Pero el pez le sonrió bondadosamente.

—Bueno, es que hay que tener en consideración que los cuentos que te explica tu madre son cuentos humanos, y yo te estoy contando un cuento de barbos.

Lan permaneció un instante reflexivo y silencioso.

—Creo que ya lo entiendo. A los barbos no les gusta hablar ni caminar ni ser inteligentes ni tener grandes castillos.

— No. No nos gusta —convino el barbo—. Por ello, cada cien años, uno de nosotros tiene la oportunidad de salir fuera de la charca, en busca de un alma noble y caritativa que le libere de todos esos pavorosos sufrimientos. Y en este centenario yo he sido el afortunado.

"Así que he salido de la charca al crepúsculo y me he pasado toda la noche rondando en torno a las cabañas de la aldea, esperando encontrar a esa heroica criatura que ha de romper mi funesto hechizo. Por cierto, que ha medianoche me he encontrado con tu abuelo, fumando a la luz de la luna en la orilla del lago —el barbo se encogió un poco, con tristeza—, pero en cuanto he pronunciado la primera palabra para exponerle mi problema, ha abierto mucho los ojos y, después, ha metido la cabeza en el agua; también he hablado un buen rato con alguno de tus cerdos, pero he de confesarte que no me han parecido demasiado inteligentes y he declinado su ofrecimiento de ayuda; también he probado con una rubia doncella que se hallaba asomada a la ventana de su cabaña, tomando el fresco, pero no me ha servido, porque se ha desmayado en cuanto he abierto la boca. Podría haberme decidido por el elfo, (ya que, gracias a mis poderes mágicos, sabía que había de salir esta noche). Son seres inteligentes y comprenden los problemas de los encantamientos, pero, por otra parte, siempre he pensado que son demasiado excéntricos y que uno no se puede fiar de ellos.

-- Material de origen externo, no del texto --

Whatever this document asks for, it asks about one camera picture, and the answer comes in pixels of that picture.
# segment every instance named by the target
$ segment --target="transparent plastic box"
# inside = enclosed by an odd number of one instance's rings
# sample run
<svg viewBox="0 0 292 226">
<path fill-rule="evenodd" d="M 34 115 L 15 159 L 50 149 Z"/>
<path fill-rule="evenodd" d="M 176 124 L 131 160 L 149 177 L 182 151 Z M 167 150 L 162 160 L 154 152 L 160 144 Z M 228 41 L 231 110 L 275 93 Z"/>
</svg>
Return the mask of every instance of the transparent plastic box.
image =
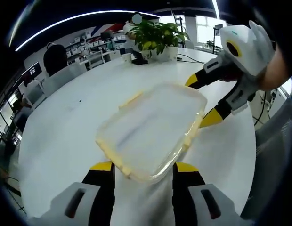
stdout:
<svg viewBox="0 0 292 226">
<path fill-rule="evenodd" d="M 98 128 L 96 143 L 126 177 L 158 182 L 190 147 L 206 104 L 196 89 L 157 85 L 120 106 Z"/>
</svg>

"De todas formas, como no parecía tener otra elección que Grembeld, el elfo de Finde, me he encaminado a su cabaña. Sin embargo, cuando vigilaba su ventana, te he encontrado a ti y, enseguida, en cuanto te he echado el ojo encima, he comprendido que éramos almas gemelas, ambos grandes cazadores, amantes de la aventura y de emprender las más extraordinarias hazañas, desafiadores de los inmensos poderes del mundo, porque nuestros corazones, henchidos de valor, se ríen alegremente de los peligros de la noche.

Y el barbo le dirigió una mirada tan apenada que llegó al corazón de Lan en menos que un suspiro se desvanece. Sin embargo, Lan se miró la punta de las Botas Cantarinas totalmente desorientado. Miró luego las hermosísimas almenas de nácar, que emergían aún orgullosamente de la charca, y, después, miró otra vez al barbo, con la boca torcida, porque él nunca se había visto a si mismo como un héroe orgulloso, que echaba hacia atrás la cabeza riéndose alegremente de los oscuros poderes del mundo. «Me temo que el mago se excedió un poco con el don del habla. Este barbo aún no ha encontrado la medida justa de las palabras». Pero suspiró hondamente y dijo tan bajito que apenas se le oyó:

—Y yo, ¿puedo ayudarte?

El barbo con lágrimas en los ojos, se frotó contra sus Botas Cantarinas.

—Sólo tú puedes.

Lan se irguió con resignación.

—Pues, ¿qué hay que hacer?

Entonces el barbo se paseó un momento arriba y abajo de la orilla de la charca, antes de responderle, y Lan advirtió enseguida que el pez caminaba como aplastado por algún secreto remordimiento. Por fin, el barbo se detuvo frente a él y le contempló profundamente con sus ojos redondos y abultados e, incluso, hizo blup,blup unas cuantas veces.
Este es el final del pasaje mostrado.